Le désert est bien loin de correspondre à nos fantasmes de touristes européens, d’étendues sablonneuses à perte de vue. Et ce n’est pas la carte du Maroc, qui ouvrira puis s’envolera dans les toutes premières minutes du film Déserts présenté au Cinemamed, qui pourra nous venir en aide. Si en apparence, tout se ressemble entre les dunes, il y a en réalité autant de paysages désertiques que de déserts. Cette complexité du monde est à n’en pas douter l’idée principale du nouveau film de Faouzi Bensaïdi, cinéaste éclectique au possible, déjà passé devant la caméra (Mektoub de Nabil Ayouch), à l’écriture (Loin d’André Téchiné) et à la réalisation, et qui avec Mille mois en 2003, nous invitait déjà à explorer les paysages arides du Maroc.

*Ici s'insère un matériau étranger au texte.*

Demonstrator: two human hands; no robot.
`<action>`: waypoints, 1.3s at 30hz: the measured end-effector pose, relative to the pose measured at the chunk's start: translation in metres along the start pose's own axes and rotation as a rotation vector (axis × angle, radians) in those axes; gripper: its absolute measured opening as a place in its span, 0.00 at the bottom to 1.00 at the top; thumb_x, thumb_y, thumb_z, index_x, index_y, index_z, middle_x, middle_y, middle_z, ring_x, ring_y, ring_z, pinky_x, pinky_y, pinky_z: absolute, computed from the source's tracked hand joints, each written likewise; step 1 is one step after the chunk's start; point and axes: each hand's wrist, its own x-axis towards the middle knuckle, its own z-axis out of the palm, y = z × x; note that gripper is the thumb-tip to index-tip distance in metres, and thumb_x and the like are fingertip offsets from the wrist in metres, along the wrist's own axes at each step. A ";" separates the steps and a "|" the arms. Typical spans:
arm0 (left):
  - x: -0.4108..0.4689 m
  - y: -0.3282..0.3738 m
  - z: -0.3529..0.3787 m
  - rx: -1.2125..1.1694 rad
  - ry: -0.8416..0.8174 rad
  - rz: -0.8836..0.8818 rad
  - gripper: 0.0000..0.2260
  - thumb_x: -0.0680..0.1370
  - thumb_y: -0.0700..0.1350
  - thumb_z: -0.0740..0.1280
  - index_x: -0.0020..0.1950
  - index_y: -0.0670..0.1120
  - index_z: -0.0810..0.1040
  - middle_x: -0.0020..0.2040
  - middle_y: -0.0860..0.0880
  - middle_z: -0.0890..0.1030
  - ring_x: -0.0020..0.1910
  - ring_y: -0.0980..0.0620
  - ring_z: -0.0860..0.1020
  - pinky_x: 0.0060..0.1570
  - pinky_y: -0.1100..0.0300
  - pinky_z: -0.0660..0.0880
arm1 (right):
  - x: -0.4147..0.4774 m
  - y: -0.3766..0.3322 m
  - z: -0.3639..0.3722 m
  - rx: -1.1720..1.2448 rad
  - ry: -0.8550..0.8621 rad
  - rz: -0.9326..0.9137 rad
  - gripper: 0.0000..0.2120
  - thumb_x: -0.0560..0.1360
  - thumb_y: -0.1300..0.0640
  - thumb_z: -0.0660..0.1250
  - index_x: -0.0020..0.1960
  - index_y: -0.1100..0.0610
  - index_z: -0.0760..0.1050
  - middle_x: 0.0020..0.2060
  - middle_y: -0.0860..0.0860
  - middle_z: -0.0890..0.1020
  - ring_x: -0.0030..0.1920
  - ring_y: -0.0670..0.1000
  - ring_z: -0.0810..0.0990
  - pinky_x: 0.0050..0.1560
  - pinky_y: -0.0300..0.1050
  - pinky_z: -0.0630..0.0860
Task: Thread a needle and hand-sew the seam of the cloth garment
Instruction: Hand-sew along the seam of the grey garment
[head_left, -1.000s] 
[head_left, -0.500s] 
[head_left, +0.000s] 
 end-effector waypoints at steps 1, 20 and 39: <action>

Déserts de Faouzi Bensaïdi
Cette aridité, on la retrouve dans Déserts. Dans le traitement fait du quotidien de ces deux agents de recouvrement, bougons, Hamid (Fehd Benchemsi) et Mehdi (Abdelhadi Talbi), qui ont pour mission d’arpenter les quelques habitations, repères d’une poignée de gens endettés, qui habitent les villages de la région. Harnachés dans des costumes peu adaptés à leur environnement, mais symbole du pouvoir capitaliste qu’ils représentent, les deux compères entament une véritable traversée du désert à la rencontre de gens très pauvres : une quête riche en apprentissages, témoin de la sécheresse humaine. Un film dans la droite lignée de son précédent opus Volubilis, qui nous rappelle que l’engagement social du cinéaste est toujours vif et d’une grande subtilité, se faisant tantôt loachien, brut et acerbe, tantôt chaplinesque, délivrant une critique ironique de nos temps modernes.

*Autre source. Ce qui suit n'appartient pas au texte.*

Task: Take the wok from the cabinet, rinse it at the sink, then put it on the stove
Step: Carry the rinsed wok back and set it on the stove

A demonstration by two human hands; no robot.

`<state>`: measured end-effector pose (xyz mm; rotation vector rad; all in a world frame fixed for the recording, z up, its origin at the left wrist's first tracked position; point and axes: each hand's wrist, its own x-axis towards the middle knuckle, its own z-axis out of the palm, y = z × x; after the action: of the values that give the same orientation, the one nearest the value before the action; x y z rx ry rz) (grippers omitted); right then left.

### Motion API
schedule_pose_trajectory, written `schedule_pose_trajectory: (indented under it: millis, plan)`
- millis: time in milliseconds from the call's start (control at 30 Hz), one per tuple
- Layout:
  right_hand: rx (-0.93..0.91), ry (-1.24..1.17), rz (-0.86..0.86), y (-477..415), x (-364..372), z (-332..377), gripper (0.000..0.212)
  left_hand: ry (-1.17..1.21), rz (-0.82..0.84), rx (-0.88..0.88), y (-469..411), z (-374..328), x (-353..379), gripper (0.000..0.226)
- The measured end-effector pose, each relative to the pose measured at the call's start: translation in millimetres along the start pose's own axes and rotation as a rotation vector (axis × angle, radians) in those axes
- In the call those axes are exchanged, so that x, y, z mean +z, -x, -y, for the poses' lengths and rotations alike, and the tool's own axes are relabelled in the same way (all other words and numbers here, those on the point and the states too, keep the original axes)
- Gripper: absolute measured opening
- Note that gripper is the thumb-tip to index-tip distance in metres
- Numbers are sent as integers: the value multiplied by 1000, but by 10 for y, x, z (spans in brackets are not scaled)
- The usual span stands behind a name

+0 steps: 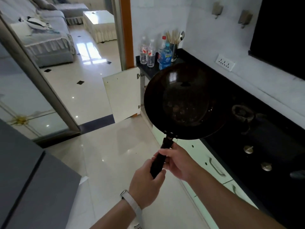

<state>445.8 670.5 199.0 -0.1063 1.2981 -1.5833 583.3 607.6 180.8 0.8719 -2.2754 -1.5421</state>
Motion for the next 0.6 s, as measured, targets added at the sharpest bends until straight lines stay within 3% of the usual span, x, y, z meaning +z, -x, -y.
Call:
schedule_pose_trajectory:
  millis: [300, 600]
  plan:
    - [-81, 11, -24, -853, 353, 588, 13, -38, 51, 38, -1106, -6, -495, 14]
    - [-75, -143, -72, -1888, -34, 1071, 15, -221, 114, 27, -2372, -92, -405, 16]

Car à la manière d’un désert qui possède une forte amplitude thermique, Déserts navigue entre les différents registres : drame aux relents de western, comédie burlesque et noire digne de Tati ou de Keaton, réflexion onirique malickienne. Tout y passe pour refléter la prise de conscience par les personnages que le fonctionnement fantasmé d’une économie régie par le grand capital, n’a pas de prise dans ce monde du réel. Ici, c’est la débrouille qui prime face aux aléas d’un environnement capricieux.
La faune qui compose ce royaume, sorte de patchwork de personnages en détresse, se fait bientôt minuscule face à l’immensité du désert. Le décalage avec le réel de ces agents de recouvrement aux mille couleurs flamboyantes nous fait bientôt grincer des dents, passer du rire aux larmes. Le film de Faouzi Bensaïdi est bien plus sombre qu’il n’y paraît. Il s’inscrit dans la droite lignée d’un Balzac, et c’est à travers l'œil d’un anthropologue sous acide que l’on découvre cette comédie humaine. Ce monde friable et riche en épreuves, qui est le nôtre. L’évanescence des hommes face à l’immensité de la nature. Une œuvre universelle, intelligente et émotionnelle, digne de « plaire à la fois au poète, au philosophe et aux masses ».